BEGIN

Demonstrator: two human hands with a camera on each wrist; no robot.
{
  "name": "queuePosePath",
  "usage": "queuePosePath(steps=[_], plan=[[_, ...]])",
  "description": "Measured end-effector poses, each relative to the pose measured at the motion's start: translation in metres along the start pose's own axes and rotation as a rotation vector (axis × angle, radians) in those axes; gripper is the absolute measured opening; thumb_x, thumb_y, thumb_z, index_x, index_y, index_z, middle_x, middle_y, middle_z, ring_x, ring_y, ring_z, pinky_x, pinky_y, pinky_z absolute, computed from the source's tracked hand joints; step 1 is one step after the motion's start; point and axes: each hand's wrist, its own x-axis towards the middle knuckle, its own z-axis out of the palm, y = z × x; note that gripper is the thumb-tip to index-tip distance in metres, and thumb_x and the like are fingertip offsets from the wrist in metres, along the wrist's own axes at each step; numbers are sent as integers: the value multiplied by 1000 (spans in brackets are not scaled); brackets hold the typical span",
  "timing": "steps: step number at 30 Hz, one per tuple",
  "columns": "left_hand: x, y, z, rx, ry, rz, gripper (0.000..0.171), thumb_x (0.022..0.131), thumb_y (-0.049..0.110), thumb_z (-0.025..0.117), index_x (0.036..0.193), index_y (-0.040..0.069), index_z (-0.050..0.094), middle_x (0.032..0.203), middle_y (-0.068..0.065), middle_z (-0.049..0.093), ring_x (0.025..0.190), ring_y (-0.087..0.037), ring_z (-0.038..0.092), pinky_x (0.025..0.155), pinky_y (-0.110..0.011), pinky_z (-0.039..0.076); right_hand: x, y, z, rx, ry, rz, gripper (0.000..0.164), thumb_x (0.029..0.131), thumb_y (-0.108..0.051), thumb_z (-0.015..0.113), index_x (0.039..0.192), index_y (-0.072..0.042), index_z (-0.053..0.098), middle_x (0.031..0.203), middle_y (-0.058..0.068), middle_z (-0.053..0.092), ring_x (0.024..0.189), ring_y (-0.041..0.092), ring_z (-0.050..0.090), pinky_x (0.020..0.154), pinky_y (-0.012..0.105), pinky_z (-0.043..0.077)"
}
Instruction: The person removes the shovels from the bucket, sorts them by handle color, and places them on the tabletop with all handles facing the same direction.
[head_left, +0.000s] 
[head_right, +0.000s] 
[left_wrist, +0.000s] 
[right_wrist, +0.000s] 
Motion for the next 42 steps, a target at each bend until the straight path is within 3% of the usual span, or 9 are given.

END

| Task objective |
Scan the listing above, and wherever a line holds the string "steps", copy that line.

| Answer section |
  "usage": "queuePosePath(steps=[_], plan=[[_, ...]])",
  "timing": "steps: step number at 30 Hz, one per tuple",
Motion for the next 42 steps, a target at each bend until the straight path is within 3% of the usual span, or 9 are given.

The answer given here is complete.